From the first line to the last, write out the material exactly.
Data segment Block Start
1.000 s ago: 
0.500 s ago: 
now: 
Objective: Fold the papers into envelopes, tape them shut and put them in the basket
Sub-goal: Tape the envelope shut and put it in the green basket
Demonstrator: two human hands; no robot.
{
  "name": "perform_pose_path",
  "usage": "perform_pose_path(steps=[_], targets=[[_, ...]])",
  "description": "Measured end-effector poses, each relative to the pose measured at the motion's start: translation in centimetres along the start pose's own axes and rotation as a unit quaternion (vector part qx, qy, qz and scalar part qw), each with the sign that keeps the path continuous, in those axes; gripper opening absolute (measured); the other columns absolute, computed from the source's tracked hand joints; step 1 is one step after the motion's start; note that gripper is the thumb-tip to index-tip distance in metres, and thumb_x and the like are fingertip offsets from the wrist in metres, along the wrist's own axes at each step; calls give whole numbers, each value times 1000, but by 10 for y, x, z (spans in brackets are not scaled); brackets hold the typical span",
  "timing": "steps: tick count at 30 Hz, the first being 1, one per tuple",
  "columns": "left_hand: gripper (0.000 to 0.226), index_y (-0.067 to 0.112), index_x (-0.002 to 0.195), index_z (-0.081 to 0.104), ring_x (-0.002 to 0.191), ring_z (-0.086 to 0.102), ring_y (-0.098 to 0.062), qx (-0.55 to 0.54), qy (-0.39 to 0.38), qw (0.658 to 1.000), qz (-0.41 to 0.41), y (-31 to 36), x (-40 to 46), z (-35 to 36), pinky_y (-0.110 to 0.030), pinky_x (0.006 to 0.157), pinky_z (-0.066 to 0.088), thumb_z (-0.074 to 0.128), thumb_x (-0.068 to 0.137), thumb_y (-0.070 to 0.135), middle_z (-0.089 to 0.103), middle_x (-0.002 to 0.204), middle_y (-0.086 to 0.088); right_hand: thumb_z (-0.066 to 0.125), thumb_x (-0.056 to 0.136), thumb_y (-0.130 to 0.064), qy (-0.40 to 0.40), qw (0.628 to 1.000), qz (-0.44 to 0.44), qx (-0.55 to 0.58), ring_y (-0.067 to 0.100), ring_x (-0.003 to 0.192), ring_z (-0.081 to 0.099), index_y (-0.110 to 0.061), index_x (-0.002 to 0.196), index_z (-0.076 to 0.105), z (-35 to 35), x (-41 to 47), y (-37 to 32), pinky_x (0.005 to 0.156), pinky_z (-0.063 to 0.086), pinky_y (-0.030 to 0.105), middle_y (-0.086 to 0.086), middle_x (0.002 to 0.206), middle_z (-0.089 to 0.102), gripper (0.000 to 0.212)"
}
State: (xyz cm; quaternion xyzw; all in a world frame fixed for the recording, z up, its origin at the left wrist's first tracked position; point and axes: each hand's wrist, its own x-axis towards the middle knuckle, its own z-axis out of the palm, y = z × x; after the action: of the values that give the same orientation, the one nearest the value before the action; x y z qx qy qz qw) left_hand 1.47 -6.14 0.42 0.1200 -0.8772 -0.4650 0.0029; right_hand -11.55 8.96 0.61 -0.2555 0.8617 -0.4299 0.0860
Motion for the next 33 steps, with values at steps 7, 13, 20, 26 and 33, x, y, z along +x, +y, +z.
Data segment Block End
Exercise response -
1.000 s ago: 
0.500 s ago: 
now: 
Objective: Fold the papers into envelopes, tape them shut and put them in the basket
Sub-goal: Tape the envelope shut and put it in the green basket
Demonstrator: two human hands; no robot.
{
  "name": "perform_pose_path",
  "usage": "perform_pose_path(steps=[_], targets=[[_, ...]])",
  "description": "Measured end-effector poses, each relative to the pose measured at the motion's start: translation in centimetres along the start pose's own axes and rotation as a unit quaternion (vector part qx, qy, qz and scalar part qw), each with the sign that keeps the path continuous, in those axes; gripper opening absolute (measured); the other columns absolute, computed from the source's tracked hand joints; step 1 is one step after the motion's start; note that gripper is the thumb-tip to index-tip distance in metres, and thumb_x and the like are fingertip offsets from the wrist in metres, along the wrist's own axes at each step; calls give whole numbers, each value times 1000, but by 10 for y, x, z (spans in brackets are not scaled); brackets hold the typical span",
  "timing": "steps: tick count at 30 Hz, the first being 1, one per tuple",
  "columns": "left_hand: gripper (0.000 to 0.226), index_y (-0.067 to 0.112), index_x (-0.002 to 0.195), index_z (-0.081 to 0.104), ring_x (-0.002 to 0.191), ring_z (-0.086 to 0.102), ring_y (-0.098 to 0.062), qx (-0.55 to 0.54), qy (-0.39 to 0.38), qw (0.658 to 1.000), qz (-0.41 to 0.41), y (-31 to 36), x (-40 to 46), z (-35 to 36), pinky_y (-0.110 to 0.030), pinky_x (0.006 to 0.157), pinky_z (-0.066 to 0.088), thumb_z (-0.074 to 0.128), thumb_x (-0.068 to 0.137), thumb_y (-0.070 to 0.135), middle_z (-0.089 to 0.103), middle_x (-0.002 to 0.204), middle_y (-0.086 to 0.088); right_hand: thumb_z (-0.066 to 0.125), thumb_x (-0.056 to 0.136), thumb_y (-0.130 to 0.064), qy (-0.40 to 0.40), qw (0.628 to 1.000), qz (-0.44 to 0.44), qx (-0.55 to 0.58), ring_y (-0.067 to 0.100), ring_x (-0.003 to 0.192), ring_z (-0.081 to 0.099), index_y (-0.110 to 0.061), index_x (-0.002 to 0.196), index_z (-0.076 to 0.105), z (-35 to 35), x (-41 to 47), y (-37 to 32), pinky_x (0.005 to 0.156), pinky_z (-0.063 to 0.086), pinky_y (-0.030 to 0.105), middle_y (-0.086 to 0.086), middle_x (0.002 to 0.206), middle_z (-0.089 to 0.102), gripper (0.000 to 0.212)"
}
State: (xyz cm; quaternion xyzw; all in a world frame fixed for the recording, z up, its origin at the left wrist's first tracked position; point and axes: each hand's wrist, its own x-axis towards the middle knuckle, its own z-axis out of the palm, y = z × x; after the action: of the values that give the same orientation, the one nearest the value before the action; x y z qx qy qz qw) left_hand 1.47 -6.14 0.42 0.1200 -0.8772 -0.4650 0.0029; right_hand -11.55 8.96 0.61 -0.2555 0.8617 -0.4299 0.0860
Motion for the next 33 steps, with values at steps 7, 13, 20, 26 and 33, x, y, z along +x, +y, +z.

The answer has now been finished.